Declining natural gas prices have helped to support the growth of in-situ production. According to Alberta Energy, the falling price of natural gas has reduced operating costs for in-situ projects by C$2.80 per barrel, or approximately 15%, between 2014 and 2018.

Natural gas use for in-situ production increased more than five times from 2005 to 2016, and it’s expected to continue to grow. CERI estimates that total gas demand for the oil sands will increase from 3.5 billion cubic feet per day (BCFPD) in 2018 to 5.5 BCFPD by 2039, primarily for in-situ projects.

Natural gas demand for oil sands production 2007-2039

Source: AER, CERI

Despite growing production, innovations in in-situ operations might slow the growth in emissions. Technologies, such as the use of waste heat (recovered from other industrial processes) and the injection of a solvent, along with steam, to reduce the volume of steam required in SAGD, have been tested and may reduce natural gas demand and eventually in-situ emissions in the future.

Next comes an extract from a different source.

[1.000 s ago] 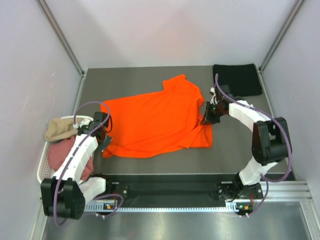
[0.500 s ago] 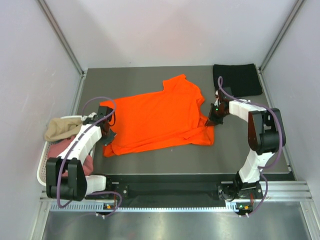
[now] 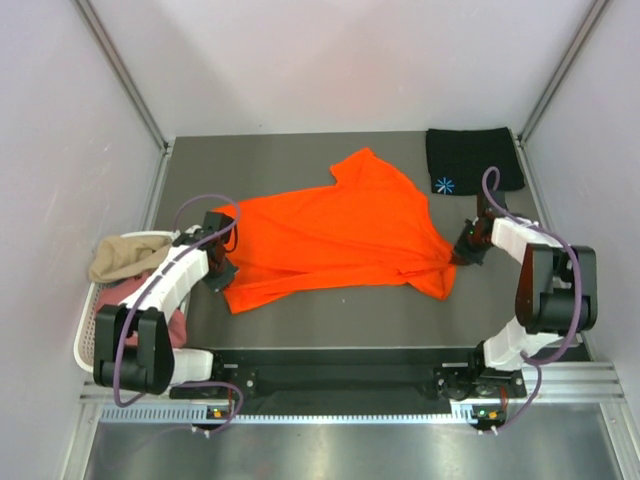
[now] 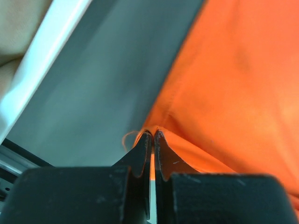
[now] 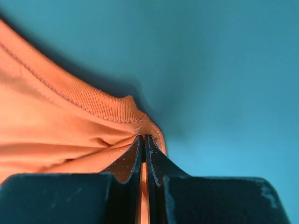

In-situ projects may also help to reduce overall emissions in Alberta due to the increased use of cogeneration plants. These plants, also known as combined heat and power (CHP), allow the use of natural gas for generating both electricity and steam. While producing electricity for powering in-situ facilities, CHP plants use exhaust heat from the turbine to produce the steam needed for bitumen extraction.

Over the next decade, more CHP plants are expected to be built at in-situ projects as they reduce the amount of natural gas needed to produce steam, as well as project electricity costs. Eventually, the excess electricity generated by CHPs can be sold to Alberta’s grid and reduce emissions from other fossil fuel burning power plants, particularly coal.

Cogeneration process

Source: Cenovus

Case study: Cenovus Foster Creek

In 2001, the Cenovus Foster Creek plant became the first commercial oil sands project to use SAGD technology. The project is located on the Cold Lake Air Weapons Range — an active Canadian military base, about 330 kilometres northeast of Edmonton, Alberta. The oil at Foster Creek sits about 450 metres below the surface. Foster Creek’s current capacity is 180,000 barrels of oil per day.